Using the entries below, output each line exactly from the first through the one that contains "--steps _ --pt".

─── DATA EXCERPTS ───

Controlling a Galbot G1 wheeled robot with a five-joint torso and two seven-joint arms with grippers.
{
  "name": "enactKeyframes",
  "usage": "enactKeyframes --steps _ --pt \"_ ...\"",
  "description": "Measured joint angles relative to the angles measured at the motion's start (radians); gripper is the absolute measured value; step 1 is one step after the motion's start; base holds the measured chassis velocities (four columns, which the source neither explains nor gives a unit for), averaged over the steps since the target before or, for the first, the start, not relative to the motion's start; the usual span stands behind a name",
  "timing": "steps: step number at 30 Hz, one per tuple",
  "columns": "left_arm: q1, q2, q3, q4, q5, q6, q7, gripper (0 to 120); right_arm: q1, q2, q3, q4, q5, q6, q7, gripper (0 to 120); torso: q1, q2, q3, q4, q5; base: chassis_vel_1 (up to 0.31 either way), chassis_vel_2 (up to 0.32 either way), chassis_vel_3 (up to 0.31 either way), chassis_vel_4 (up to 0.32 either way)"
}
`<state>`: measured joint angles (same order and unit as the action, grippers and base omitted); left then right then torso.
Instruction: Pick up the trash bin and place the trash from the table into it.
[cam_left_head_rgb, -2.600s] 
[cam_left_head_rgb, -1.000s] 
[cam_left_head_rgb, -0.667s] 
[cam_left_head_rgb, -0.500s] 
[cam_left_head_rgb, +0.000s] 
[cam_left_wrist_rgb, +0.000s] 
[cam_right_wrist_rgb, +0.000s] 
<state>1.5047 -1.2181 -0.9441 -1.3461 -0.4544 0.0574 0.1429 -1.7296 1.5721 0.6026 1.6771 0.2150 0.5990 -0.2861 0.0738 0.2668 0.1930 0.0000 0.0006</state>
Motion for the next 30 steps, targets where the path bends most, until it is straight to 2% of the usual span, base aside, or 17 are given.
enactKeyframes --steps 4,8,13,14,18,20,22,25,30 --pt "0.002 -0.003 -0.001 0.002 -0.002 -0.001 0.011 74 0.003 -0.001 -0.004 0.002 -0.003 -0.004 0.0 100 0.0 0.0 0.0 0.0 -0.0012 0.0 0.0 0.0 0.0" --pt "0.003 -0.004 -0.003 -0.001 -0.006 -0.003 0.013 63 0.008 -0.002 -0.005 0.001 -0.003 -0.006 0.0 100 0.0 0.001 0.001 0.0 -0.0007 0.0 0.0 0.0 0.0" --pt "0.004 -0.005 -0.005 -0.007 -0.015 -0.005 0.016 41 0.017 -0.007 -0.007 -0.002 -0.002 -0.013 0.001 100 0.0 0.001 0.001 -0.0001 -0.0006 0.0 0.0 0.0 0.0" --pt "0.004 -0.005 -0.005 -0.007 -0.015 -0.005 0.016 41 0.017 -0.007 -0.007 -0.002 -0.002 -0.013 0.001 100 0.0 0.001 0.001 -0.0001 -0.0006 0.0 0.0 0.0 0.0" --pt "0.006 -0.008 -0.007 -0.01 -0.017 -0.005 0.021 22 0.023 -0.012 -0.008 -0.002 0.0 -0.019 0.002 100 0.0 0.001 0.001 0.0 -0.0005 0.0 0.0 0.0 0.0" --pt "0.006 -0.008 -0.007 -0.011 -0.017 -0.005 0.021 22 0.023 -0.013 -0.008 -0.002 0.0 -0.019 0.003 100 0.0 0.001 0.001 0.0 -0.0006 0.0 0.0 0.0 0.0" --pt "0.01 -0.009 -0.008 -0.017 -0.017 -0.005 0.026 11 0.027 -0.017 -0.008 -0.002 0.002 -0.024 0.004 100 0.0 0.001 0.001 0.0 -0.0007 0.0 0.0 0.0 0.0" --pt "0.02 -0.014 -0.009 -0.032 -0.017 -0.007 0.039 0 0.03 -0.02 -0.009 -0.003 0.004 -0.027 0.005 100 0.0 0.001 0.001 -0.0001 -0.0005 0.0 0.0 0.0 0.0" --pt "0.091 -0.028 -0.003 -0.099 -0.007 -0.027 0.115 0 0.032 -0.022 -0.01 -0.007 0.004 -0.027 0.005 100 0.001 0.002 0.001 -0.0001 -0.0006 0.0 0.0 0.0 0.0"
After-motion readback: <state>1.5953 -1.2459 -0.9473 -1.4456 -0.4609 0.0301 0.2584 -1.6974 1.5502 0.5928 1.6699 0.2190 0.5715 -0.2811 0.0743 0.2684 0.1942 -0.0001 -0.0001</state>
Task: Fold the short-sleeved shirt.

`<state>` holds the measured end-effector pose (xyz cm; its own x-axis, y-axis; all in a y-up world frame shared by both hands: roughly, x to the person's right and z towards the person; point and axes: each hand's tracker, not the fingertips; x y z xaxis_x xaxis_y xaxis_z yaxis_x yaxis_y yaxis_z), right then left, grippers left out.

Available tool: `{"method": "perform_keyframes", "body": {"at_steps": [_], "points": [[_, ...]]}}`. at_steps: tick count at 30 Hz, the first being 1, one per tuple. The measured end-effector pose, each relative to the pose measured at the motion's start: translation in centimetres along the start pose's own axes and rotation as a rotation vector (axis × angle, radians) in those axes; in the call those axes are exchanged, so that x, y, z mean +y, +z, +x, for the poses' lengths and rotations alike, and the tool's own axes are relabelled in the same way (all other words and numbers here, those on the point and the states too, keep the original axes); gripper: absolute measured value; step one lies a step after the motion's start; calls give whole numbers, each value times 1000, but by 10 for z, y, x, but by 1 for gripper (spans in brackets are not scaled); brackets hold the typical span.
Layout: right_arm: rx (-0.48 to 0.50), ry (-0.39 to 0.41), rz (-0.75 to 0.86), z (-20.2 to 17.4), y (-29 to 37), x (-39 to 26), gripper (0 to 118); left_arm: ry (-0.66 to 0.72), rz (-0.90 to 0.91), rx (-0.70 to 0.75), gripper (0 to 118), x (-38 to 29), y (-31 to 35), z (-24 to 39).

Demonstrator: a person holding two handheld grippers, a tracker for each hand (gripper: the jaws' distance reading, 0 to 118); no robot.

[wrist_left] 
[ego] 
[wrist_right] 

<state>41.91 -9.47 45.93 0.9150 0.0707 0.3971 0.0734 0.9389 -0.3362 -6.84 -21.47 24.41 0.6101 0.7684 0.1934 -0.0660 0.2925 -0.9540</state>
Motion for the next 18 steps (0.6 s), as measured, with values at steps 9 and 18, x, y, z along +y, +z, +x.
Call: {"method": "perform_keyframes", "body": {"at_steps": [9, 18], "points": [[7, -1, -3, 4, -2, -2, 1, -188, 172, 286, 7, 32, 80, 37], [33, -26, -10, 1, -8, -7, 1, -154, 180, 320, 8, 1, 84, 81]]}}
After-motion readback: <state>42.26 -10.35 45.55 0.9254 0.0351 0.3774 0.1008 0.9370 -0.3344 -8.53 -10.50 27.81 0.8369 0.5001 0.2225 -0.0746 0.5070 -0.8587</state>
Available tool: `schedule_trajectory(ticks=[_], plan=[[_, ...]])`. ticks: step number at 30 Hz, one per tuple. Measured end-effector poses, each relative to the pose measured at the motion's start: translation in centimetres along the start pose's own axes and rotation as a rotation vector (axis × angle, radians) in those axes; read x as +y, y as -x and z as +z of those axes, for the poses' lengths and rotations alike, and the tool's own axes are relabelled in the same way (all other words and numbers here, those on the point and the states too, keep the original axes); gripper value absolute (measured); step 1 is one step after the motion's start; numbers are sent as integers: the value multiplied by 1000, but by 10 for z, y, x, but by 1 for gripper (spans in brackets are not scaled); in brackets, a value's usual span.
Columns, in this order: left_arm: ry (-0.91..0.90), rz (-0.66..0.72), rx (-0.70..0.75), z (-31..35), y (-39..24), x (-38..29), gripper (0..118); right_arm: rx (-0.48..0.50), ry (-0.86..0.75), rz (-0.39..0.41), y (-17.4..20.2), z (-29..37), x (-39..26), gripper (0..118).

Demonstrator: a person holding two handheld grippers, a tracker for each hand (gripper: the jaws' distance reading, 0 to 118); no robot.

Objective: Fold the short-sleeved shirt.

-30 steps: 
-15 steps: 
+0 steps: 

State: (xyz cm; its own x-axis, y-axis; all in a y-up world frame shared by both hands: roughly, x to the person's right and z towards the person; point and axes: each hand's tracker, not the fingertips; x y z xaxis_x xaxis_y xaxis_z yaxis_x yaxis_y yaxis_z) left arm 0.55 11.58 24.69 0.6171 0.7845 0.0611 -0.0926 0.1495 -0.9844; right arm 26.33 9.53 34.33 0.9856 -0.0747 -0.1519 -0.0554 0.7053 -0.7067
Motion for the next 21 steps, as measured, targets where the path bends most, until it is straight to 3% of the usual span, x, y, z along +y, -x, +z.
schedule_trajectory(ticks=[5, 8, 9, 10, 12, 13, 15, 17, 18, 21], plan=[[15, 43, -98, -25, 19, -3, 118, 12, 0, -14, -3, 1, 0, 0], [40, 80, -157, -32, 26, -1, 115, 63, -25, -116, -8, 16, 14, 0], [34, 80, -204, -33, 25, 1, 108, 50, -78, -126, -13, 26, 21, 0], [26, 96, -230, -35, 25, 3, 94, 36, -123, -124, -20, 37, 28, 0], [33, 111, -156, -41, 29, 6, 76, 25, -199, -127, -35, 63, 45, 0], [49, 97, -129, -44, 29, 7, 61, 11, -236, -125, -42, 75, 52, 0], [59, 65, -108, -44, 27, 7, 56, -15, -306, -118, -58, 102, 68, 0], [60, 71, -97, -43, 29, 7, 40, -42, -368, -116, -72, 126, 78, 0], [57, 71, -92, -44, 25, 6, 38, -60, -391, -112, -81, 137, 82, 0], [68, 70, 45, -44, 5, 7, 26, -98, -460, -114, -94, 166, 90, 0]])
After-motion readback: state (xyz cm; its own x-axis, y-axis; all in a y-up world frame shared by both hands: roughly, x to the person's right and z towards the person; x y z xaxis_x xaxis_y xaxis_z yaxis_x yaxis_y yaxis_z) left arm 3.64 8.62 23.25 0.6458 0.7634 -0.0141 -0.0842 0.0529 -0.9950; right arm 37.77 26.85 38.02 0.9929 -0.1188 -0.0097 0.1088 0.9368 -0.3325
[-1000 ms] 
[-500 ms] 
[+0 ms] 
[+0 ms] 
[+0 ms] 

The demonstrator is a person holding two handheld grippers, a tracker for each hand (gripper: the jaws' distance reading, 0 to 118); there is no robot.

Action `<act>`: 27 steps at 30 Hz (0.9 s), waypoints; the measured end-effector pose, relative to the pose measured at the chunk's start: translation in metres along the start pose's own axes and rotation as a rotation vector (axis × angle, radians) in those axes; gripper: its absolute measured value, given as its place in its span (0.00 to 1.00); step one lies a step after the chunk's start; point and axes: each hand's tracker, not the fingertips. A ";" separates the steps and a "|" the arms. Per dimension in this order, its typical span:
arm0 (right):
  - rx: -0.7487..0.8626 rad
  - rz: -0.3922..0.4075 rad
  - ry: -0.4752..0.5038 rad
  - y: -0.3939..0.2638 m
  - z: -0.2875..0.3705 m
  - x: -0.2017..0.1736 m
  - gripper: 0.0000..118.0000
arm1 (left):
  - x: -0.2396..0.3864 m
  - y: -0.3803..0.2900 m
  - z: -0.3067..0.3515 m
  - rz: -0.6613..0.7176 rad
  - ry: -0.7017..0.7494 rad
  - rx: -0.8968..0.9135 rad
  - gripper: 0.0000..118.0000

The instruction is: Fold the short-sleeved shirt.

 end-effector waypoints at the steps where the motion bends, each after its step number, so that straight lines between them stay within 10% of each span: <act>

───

## WRITTEN SOLUTION
Controlling a Galbot G1 wheeled robot with a five-joint torso and two seven-joint arms with grippers.
{
  "name": "enactKeyframes",
  "usage": "enactKeyframes --steps _ --pt \"_ ...\"",

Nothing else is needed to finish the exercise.